* _Work to be completed_:
Work out how many lines of the listing below contain the word "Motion". Respond with that number only.

── Data provided

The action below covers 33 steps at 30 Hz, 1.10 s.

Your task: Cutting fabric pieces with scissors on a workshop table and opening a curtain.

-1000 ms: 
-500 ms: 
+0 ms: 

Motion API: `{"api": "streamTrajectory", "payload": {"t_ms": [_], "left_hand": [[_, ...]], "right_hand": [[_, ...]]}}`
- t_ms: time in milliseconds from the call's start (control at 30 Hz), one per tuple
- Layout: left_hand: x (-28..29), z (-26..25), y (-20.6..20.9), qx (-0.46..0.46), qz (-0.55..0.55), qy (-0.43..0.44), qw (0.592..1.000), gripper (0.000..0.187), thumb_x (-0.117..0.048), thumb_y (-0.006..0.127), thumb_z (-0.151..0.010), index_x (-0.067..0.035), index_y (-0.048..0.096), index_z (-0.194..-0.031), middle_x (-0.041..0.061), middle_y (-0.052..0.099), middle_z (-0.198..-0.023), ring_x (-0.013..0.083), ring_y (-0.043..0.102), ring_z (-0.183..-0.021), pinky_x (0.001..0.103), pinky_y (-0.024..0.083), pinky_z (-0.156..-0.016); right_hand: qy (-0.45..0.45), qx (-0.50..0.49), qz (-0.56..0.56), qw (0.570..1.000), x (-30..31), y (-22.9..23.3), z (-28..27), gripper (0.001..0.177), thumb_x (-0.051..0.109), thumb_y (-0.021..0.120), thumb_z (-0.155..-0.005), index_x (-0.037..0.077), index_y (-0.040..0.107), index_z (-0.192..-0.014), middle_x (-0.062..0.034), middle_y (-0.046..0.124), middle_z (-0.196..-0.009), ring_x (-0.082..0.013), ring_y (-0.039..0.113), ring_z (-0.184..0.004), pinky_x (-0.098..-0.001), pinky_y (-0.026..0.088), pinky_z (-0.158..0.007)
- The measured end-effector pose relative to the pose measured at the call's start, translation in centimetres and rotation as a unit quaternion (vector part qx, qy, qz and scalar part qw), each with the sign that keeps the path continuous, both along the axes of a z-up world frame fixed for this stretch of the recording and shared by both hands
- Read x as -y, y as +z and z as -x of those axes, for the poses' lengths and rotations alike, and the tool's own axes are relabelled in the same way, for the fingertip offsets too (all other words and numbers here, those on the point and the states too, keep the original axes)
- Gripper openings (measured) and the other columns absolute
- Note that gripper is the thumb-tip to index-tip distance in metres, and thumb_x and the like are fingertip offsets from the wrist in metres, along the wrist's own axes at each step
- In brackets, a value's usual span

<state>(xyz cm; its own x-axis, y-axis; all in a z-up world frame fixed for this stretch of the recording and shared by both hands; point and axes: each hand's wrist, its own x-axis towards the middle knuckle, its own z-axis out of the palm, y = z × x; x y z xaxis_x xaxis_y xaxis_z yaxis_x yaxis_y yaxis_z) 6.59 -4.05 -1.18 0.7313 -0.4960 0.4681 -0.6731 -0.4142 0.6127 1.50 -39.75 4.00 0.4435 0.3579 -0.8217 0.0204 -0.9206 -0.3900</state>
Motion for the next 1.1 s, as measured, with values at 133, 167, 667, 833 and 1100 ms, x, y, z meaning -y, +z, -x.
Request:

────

* _Answer space_:
2